Semendawai mengungkapkan, pernyataan bersama ini merupakan komitmen bersama institusi penegak hukum dalam memberikan perlindungan whistleblower. "Selain itu juga memikirkan bersama untuk justice collaborator yang bekerjasama dengan penegak hukum untuk membongkar kasus kejahatan besar seperti teroris, pencucian uang dan pembalakan liar," katanya.
Semendawai berharap dengan adanya kesepakatan ini ke depan tidak terjadi kasus saling menyalahkan antara penegak hukum, kemudian sudah ada aturan jelas soal perlindungan seperti apa yang bakal diberikan.

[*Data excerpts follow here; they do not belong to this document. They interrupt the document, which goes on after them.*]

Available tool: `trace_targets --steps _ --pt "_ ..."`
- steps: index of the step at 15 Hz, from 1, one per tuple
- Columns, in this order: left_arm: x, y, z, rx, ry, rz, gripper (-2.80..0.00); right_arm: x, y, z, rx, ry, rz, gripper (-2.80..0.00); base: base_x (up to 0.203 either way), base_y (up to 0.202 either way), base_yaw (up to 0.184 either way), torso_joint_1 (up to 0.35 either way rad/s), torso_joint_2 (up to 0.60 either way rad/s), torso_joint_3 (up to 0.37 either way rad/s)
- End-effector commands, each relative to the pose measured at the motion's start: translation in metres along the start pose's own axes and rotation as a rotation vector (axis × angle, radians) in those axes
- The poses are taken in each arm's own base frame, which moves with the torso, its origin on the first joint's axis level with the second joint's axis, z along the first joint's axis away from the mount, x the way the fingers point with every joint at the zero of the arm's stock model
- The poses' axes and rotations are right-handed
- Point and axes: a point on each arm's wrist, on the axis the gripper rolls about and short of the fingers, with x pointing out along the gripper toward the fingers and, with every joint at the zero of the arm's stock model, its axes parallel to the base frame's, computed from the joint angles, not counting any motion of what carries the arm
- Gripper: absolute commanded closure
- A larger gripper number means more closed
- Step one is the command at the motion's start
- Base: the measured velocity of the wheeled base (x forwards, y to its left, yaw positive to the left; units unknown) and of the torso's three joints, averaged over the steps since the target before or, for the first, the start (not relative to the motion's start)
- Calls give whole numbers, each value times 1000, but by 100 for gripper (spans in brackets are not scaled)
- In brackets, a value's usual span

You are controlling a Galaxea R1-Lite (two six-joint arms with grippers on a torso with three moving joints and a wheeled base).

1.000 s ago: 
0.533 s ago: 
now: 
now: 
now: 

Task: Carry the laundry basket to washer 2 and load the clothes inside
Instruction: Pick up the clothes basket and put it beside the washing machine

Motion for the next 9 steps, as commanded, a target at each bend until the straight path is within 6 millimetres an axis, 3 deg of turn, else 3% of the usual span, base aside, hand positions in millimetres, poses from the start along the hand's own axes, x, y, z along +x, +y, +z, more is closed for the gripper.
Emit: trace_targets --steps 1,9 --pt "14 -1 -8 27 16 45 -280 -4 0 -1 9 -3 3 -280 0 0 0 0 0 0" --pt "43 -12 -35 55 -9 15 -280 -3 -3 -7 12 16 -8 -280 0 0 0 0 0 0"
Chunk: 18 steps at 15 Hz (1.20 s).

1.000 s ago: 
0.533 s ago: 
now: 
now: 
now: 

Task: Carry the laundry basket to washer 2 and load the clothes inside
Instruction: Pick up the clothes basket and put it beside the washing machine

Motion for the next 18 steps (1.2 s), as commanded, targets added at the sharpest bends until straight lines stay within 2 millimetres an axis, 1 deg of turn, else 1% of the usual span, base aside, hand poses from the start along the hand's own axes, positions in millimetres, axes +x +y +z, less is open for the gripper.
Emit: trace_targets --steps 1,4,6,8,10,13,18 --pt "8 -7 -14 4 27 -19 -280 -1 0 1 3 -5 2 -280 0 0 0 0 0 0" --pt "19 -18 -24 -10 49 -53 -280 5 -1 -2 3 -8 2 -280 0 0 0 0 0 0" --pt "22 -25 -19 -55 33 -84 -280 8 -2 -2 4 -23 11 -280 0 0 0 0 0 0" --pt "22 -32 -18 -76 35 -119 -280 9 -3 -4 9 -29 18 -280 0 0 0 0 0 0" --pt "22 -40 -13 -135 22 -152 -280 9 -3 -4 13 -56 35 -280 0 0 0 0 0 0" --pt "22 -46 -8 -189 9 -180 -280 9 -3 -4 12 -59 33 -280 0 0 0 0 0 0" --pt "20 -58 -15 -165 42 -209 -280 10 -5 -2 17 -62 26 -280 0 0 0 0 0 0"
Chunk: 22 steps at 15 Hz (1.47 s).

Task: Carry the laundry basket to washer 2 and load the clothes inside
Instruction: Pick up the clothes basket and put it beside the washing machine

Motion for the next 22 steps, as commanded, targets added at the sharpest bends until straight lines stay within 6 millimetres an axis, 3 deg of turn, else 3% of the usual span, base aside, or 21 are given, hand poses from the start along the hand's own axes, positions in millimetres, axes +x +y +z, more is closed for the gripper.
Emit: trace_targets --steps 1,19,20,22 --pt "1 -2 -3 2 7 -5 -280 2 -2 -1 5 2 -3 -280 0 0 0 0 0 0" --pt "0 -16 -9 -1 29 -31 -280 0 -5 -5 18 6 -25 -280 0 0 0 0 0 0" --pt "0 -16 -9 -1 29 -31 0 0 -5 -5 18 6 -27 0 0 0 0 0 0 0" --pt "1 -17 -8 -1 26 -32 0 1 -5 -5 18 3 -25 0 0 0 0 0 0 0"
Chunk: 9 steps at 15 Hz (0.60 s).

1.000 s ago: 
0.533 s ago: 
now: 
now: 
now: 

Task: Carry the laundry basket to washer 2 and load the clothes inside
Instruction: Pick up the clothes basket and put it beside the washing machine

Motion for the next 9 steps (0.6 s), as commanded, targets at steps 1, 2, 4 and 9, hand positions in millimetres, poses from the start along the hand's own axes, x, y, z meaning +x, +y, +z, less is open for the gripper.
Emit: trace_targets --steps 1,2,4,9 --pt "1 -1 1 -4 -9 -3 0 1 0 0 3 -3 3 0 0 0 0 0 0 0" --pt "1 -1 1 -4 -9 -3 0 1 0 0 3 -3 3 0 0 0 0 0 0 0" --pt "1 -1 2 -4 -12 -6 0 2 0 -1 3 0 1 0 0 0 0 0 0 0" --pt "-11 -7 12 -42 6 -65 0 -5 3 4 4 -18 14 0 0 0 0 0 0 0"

Sementara itu, Sekretaris Satuan Tugas PMH Denny Indrayana mengatakan pihaknya bersama LPSK telah mendorong perlindungan terhadap whistleblower sebagai justice collaborator dalam rancangan revisi Undang-Undang Nomor 13 Tahun 2006 tentang Perlindungan Saksi dan Korban. "Kesepakatan ini bisa mempercepat proses revisi Undang-Undang Nomor 13 Tahun 2006," katanya.